[Provided data Boundary: Start]

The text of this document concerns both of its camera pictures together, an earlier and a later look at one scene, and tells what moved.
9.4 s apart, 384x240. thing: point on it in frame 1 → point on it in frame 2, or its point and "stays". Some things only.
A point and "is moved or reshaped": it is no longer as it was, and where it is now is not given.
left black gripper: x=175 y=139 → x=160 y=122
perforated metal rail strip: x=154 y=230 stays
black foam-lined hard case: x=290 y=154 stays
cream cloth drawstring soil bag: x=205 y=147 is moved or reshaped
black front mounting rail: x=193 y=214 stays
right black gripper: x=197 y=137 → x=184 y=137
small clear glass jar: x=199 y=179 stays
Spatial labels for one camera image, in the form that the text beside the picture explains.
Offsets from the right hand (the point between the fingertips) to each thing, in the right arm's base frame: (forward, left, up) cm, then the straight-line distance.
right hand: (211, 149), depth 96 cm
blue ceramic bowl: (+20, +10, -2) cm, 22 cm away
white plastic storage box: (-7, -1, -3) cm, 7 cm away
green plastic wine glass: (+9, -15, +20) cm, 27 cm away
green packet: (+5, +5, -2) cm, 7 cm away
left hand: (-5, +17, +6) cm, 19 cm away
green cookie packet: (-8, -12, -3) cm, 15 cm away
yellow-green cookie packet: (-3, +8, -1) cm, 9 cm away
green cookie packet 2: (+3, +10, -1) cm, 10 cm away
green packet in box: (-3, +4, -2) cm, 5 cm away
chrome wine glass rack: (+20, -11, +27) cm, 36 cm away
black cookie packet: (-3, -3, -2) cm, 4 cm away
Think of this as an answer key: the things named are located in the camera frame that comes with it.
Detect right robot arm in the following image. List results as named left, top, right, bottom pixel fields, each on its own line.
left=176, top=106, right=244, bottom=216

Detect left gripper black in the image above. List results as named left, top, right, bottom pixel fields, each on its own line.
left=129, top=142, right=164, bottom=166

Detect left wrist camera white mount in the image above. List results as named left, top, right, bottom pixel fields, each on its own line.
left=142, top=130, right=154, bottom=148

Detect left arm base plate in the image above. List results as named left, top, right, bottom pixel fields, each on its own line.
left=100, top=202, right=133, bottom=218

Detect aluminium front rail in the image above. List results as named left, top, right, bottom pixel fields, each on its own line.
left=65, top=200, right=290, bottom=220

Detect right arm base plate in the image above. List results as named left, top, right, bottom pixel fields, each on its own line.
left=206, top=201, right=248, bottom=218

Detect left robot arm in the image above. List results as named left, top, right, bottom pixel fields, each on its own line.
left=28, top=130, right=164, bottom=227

[Provided data Boundary: End]

Copy the lines above that hold the word "text".

▶ Response below:
The text of this document concerns both of its camera pictures together, an earlier and a later look at one scene, and tells what moved.
Spatial labels for one camera image, in the form that the text beside the picture explains.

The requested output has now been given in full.